[Requirement] Look through the data below for the line with "If you could point to the white" and the line with "clear glass cup: x=405 y=317 stays put", then output those two and all lines in between, exactly as written.

[Provided material]
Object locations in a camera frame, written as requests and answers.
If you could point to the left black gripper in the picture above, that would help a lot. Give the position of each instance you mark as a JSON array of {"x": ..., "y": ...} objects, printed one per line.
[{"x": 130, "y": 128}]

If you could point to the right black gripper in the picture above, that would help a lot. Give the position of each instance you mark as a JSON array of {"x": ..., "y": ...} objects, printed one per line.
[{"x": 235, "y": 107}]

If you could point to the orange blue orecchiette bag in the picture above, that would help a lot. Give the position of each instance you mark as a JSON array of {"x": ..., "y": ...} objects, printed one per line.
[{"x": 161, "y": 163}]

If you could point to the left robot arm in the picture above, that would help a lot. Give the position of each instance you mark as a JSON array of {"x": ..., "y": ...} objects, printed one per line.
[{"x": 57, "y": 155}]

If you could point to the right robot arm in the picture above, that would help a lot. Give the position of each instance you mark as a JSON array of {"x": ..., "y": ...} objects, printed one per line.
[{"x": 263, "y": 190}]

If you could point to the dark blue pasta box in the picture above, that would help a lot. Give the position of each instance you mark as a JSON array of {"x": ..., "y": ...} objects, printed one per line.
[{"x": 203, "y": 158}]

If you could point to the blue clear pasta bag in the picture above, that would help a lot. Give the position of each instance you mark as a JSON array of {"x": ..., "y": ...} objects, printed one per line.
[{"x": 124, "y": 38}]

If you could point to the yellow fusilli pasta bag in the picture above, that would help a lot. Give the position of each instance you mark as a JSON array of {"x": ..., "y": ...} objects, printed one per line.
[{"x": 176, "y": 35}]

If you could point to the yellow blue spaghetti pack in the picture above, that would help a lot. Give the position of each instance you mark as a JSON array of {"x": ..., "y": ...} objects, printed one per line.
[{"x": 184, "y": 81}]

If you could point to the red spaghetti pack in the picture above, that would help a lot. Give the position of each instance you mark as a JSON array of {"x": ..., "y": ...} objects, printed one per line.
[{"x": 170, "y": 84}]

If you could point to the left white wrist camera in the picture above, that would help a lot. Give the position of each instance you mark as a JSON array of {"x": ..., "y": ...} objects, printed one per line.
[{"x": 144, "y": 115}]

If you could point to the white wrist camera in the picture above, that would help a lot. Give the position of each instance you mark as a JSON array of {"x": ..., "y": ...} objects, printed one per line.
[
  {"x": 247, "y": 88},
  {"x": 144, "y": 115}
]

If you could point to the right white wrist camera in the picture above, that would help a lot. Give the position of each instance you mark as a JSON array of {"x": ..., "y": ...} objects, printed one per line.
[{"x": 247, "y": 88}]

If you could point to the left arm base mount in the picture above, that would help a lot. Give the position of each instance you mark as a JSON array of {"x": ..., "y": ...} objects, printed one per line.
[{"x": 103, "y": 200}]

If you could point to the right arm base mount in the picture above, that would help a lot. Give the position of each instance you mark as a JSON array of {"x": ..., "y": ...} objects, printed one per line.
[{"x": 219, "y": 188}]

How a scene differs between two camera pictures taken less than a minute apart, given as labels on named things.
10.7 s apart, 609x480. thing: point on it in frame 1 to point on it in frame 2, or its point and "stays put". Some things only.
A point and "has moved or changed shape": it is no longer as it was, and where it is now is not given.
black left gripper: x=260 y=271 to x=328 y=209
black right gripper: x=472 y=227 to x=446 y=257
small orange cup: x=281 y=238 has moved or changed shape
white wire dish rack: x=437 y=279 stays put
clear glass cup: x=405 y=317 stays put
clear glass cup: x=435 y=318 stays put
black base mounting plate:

[Reply to the task]
If you could point to the white wrist camera in the picture above, that would help a lot. Give the position of each instance you mark as a JSON array of {"x": ..., "y": ...} objects, printed one per line.
[
  {"x": 247, "y": 88},
  {"x": 144, "y": 115}
]

If you could point to the right white wrist camera in the picture above, that would help a lot. Give the position of each instance you mark as a JSON array of {"x": ..., "y": ...} objects, printed one per line.
[{"x": 247, "y": 88}]

If you could point to the left arm base mount in the picture above, that would help a lot. Give the position of each instance you mark as a JSON array of {"x": ..., "y": ...} objects, printed one per line.
[{"x": 103, "y": 200}]

If you could point to the right arm base mount in the picture above, that would help a lot. Give the position of each instance you mark as a JSON array of {"x": ..., "y": ...} objects, printed one per line.
[{"x": 219, "y": 188}]

How a scene differs between two camera pictures taken less than a minute apart, given as labels on named things.
10.7 s apart, 609x480. thing: point on it in frame 1 to point on it in frame 2, or its point and "stays put". Some things only.
A point and "has moved or changed shape": it is no longer as it was, and where it is now is not given.
black left gripper: x=260 y=271 to x=328 y=209
black right gripper: x=472 y=227 to x=446 y=257
small orange cup: x=281 y=238 has moved or changed shape
white wire dish rack: x=437 y=279 stays put
clear glass cup: x=405 y=317 stays put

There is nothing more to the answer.